Transcribe the data in full and exactly, omitting any pictures.

--- Data extract Enclosed Below ---

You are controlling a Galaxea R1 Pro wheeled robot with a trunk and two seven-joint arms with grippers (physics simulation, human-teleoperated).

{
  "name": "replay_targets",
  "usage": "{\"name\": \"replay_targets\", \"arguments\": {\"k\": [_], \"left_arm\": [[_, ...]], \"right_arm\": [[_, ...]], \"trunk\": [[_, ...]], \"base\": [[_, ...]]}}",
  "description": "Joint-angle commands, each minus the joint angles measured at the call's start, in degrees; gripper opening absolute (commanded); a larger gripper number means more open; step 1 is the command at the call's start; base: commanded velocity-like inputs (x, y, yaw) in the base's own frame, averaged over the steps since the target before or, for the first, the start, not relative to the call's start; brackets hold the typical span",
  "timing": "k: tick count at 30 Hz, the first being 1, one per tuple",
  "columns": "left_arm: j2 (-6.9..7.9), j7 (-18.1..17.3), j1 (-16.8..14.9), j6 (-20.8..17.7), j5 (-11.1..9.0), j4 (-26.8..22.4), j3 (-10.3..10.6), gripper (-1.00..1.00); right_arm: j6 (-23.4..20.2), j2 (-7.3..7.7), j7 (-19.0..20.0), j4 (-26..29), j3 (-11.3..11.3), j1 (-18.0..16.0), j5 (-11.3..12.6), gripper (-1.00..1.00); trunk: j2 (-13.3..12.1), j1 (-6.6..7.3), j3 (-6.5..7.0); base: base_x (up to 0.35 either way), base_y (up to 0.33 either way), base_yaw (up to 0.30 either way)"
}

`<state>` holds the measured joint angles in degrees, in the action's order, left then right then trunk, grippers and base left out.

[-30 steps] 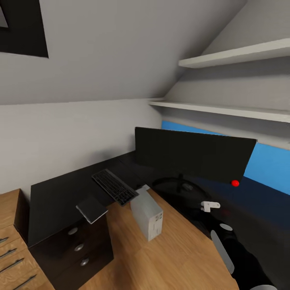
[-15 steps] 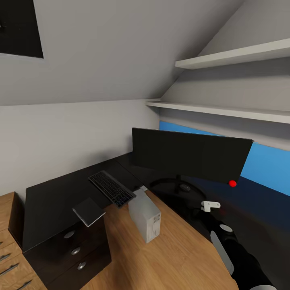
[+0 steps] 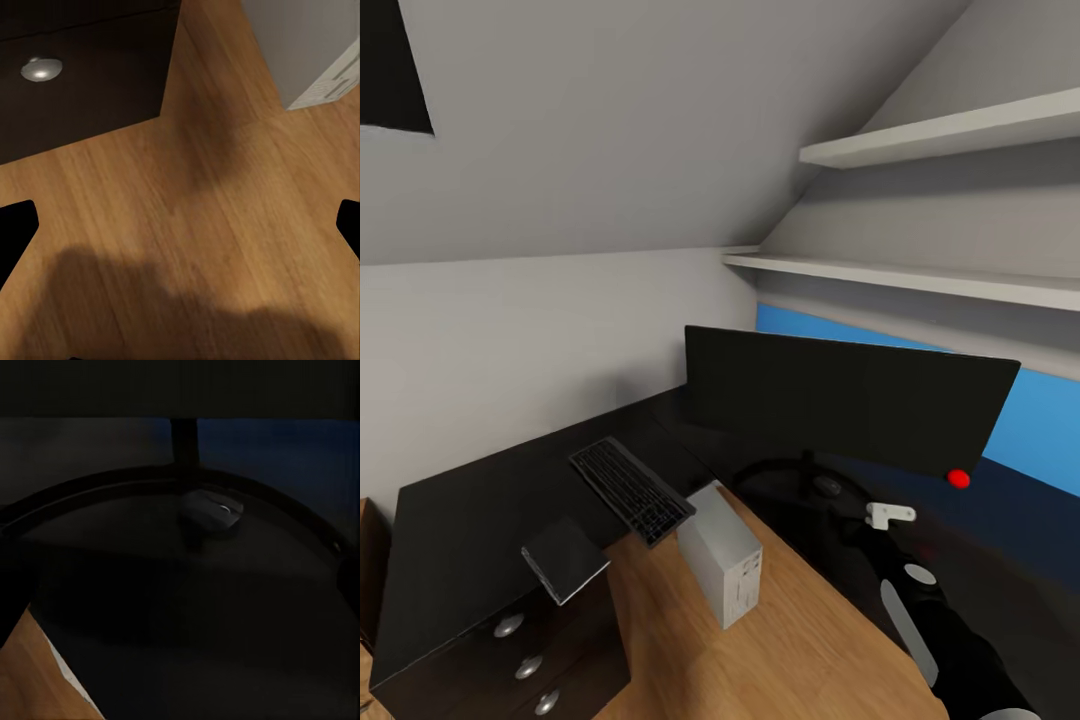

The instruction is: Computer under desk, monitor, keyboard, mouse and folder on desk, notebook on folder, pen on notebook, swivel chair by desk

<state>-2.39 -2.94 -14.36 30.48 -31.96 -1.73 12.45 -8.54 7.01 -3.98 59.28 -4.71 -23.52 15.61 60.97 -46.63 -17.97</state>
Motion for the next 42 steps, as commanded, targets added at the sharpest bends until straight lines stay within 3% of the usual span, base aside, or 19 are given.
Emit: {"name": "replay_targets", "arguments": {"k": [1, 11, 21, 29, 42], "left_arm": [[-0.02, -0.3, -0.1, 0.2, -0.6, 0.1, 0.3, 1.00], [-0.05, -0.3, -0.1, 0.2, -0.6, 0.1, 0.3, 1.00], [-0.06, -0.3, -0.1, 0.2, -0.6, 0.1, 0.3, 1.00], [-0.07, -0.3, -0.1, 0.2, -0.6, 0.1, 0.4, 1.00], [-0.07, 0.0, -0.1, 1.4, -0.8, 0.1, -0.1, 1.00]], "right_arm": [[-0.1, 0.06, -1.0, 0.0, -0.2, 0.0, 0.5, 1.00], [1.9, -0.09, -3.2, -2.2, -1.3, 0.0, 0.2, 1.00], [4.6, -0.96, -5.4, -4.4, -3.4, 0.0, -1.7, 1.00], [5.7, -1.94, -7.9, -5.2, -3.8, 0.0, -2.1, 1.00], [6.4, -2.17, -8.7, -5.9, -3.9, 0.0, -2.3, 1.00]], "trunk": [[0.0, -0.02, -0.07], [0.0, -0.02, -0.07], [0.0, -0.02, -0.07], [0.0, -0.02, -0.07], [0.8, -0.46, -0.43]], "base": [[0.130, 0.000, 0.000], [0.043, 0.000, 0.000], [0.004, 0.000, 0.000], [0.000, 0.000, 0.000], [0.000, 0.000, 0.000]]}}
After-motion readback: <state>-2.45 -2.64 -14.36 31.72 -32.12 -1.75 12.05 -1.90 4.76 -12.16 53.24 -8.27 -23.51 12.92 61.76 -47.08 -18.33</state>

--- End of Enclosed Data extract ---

- Exercise result
You are controlling a Galaxea R1 Pro wheeled robot with a trunk and two seven-joint arms with grippers (physics simulation, human-teleoperated).

{
  "name": "replay_targets",
  "usage": "{\"name\": \"replay_targets\", \"arguments\": {\"k\": [_], \"left_arm\": [[_, ...]], \"right_arm\": [[_, ...]], \"trunk\": [[_, ...]], \"base\": [[_, ...]]}}",
  "description": "Joint-angle commands, each minus the joint angles measured at the call's start, in degrees; gripper opening absolute (commanded); a larger gripper number means more open; step 1 is the command at the call's start; base: commanded velocity-like inputs (x, y, yaw) in the base's own frame, averaged over the steps since the target before or, for the first, the start, not relative to the call's start; brackets hold the typical span",
  "timing": "k: tick count at 30 Hz, the first being 1, one per tuple",
  "columns": "left_arm: j2 (-6.9..7.9), j7 (-18.1..17.3), j1 (-16.8..14.9), j6 (-20.8..17.7), j5 (-11.1..9.0), j4 (-26.8..22.4), j3 (-10.3..10.6), gripper (-1.00..1.00); right_arm: j6 (-23.4..20.2), j2 (-7.3..7.7), j7 (-19.0..20.0), j4 (-26..29), j3 (-11.3..11.3), j1 (-18.0..16.0), j5 (-11.3..12.6), gripper (-1.00..1.00); trunk: j2 (-13.3..12.1), j1 (-6.6..7.3), j3 (-6.5..7.0); base: base_x (up to 0.35 either way), base_y (up to 0.33 either way), base_yaw (up to 0.30 either way)"
}

`<state>` holds the measured joint angles in degrees, in the action's order, left then right then trunk, grippers and base left out.

[-30 steps] 
[-15 steps] 
[+0 steps] 

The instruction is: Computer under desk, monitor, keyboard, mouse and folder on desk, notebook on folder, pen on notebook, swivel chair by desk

<state>-2.39 -2.94 -14.36 30.48 -31.96 -1.73 12.45 -8.54 7.01 -3.98 59.28 -4.71 -23.52 15.61 60.97 -46.63 -17.97</state>
Motion for the next 42 steps, as commanded, targets added at the sharpest bends until straight lines stay within 3% of the usual span, base aside, or 19 are given.
Emit: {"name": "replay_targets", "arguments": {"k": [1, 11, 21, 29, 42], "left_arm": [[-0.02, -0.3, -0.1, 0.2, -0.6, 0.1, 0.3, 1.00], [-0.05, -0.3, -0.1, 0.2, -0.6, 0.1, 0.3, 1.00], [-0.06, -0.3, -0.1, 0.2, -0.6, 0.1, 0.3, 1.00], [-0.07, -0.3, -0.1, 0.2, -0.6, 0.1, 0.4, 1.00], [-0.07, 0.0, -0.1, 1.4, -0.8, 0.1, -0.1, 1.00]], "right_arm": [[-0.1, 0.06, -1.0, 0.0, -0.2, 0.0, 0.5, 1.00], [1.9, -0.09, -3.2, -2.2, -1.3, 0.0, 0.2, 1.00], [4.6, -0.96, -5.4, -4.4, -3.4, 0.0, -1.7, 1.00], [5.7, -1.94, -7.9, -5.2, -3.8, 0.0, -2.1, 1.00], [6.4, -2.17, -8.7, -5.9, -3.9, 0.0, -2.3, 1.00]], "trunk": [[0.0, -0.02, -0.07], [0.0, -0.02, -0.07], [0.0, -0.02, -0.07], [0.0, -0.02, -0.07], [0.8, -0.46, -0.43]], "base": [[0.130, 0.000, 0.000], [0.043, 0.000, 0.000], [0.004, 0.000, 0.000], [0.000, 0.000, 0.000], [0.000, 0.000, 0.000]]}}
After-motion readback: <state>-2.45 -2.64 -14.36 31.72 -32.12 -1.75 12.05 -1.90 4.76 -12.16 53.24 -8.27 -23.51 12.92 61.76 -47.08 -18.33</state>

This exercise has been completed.